The Indian housing market had witnessed unprecedented boom in recent times. Property prices kept on moving higher as demand remained buoyant. Considering the huge demand for housing many builders also launched low cost housing projects in order to cater to less affluent people. Their strategy was straightforward. An increase in disposable income/standard of living of an urban Indian meant that there was larger opportunity at the bottom of the pyramid. The builders were ready to risk their margins (affordable housing has low margins) in anticipation of higher volumes (lower price point meant better volumes). However, it seems that their strategy did not materialize as anticipated.

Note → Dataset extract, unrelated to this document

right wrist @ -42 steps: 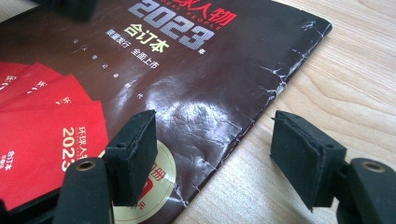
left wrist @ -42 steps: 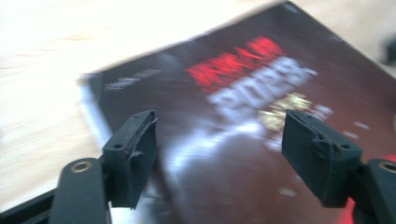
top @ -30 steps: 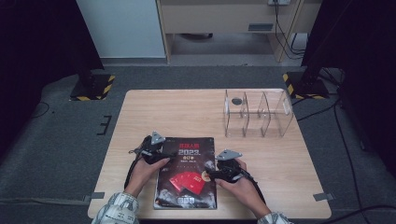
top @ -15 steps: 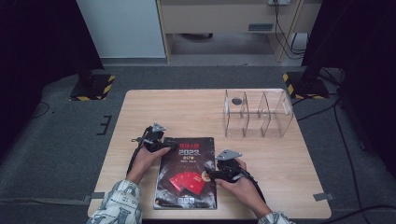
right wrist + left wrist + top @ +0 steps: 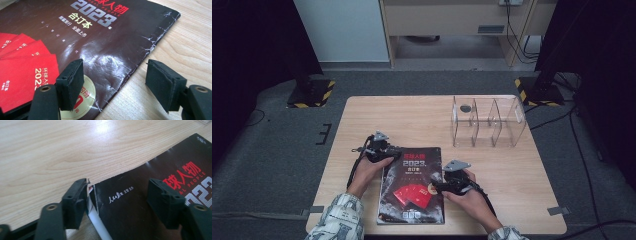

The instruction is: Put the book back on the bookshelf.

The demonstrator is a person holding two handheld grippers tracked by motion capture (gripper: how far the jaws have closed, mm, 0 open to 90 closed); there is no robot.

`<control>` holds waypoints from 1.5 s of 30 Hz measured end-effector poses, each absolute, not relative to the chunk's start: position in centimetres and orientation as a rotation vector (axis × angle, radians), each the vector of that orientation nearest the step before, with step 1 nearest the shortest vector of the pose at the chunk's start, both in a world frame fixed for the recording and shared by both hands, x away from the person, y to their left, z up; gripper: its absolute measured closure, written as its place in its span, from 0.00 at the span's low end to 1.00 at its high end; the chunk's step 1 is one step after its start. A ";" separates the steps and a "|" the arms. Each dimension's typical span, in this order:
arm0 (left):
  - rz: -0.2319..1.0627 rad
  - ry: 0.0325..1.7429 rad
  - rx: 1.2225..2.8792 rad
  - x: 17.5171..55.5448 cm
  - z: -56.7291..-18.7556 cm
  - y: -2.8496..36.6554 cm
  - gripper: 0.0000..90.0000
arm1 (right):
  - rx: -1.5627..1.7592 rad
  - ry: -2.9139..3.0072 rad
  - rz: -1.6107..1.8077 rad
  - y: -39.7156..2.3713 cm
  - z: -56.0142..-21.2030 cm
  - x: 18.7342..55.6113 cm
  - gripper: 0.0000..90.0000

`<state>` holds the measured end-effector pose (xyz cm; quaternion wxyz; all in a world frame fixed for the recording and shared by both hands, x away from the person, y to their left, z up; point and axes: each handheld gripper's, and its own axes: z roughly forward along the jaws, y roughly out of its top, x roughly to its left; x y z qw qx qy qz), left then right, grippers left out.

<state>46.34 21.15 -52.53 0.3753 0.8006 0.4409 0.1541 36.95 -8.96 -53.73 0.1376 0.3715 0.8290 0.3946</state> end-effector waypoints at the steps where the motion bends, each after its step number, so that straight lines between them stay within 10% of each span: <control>1: 0.397 1.125 2.045 46.2 -52.4 21.1 0.39 | 1.074 2.401 1.141 -9.0 -53.7 37.0 0.34; 29: 0.458 0.989 1.993 43.4 -49.0 19.0 0.84 | 1.097 2.392 1.129 -8.8 -53.7 36.9 0.25; 45: 0.397 0.845 1.799 40.5 -44.3 17.9 0.90 | 1.134 2.421 1.221 -8.9 -53.3 37.1 0.14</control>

Majority of the builders have started pulling out of affordable housing. Some of them have even procrastinated their plans. And there are quite a few reasons for it. It may be noted that prices of steel, brick and cement have increased substantially in the recent past. Since the last two years the overall construction costs have gone up by approximately 25%. Now, considering that the increase in raw material prices is difficult to pass on as price elasticity is high in the affordable housing segment builders had to absorb the raw material price inflation. This meant a further squeeze on their margins.

Secondly, as the overall sentiment in the real estate industry was muted buyers started delaying their purchase plans. Hence, even the volume game went for a toss. The low margin-dry volume combination turned out to be a double whammy for the real estate builders. Hence, quite a few of them have re-engineered their plans and have started high end projects which yield better returns.

While the current fiasco is a temporary industry phenomenon, we believe that the success of such projects depends upon the speed of execution and approval process. Land is an important component of the overall construction cost. If awarding land title takes longer than expected (with land prices appreciating in the meanwhile) it can impact the profitability dynamics of the project. It could mean that the project has turned unviable from the developer's perspective.

Secondly, marketing these projects remains a key challenge. Remember, the population being targeted in low cost housing is probably illiterate and perhaps does not even have a bank account. Hence, the advertisement aspect needs to be carefully managed. Having dedicated personnel for this job may help to a certain extent. Arranging for home financing is another issue. Considering the target populace does not have a stable income (daily wage earners) there has to be some form of micro-finance lending facility in place. Bank lending would certainly be difficult here.

We believe that majority of the builders were not able to understand the marketing aspect of the low cost housing model. Neither were they equipped with the requisite execution skill sets which resulted in cost escalation and impacted margins.

As a result affordable housing turned out to be unaffordable for the developers!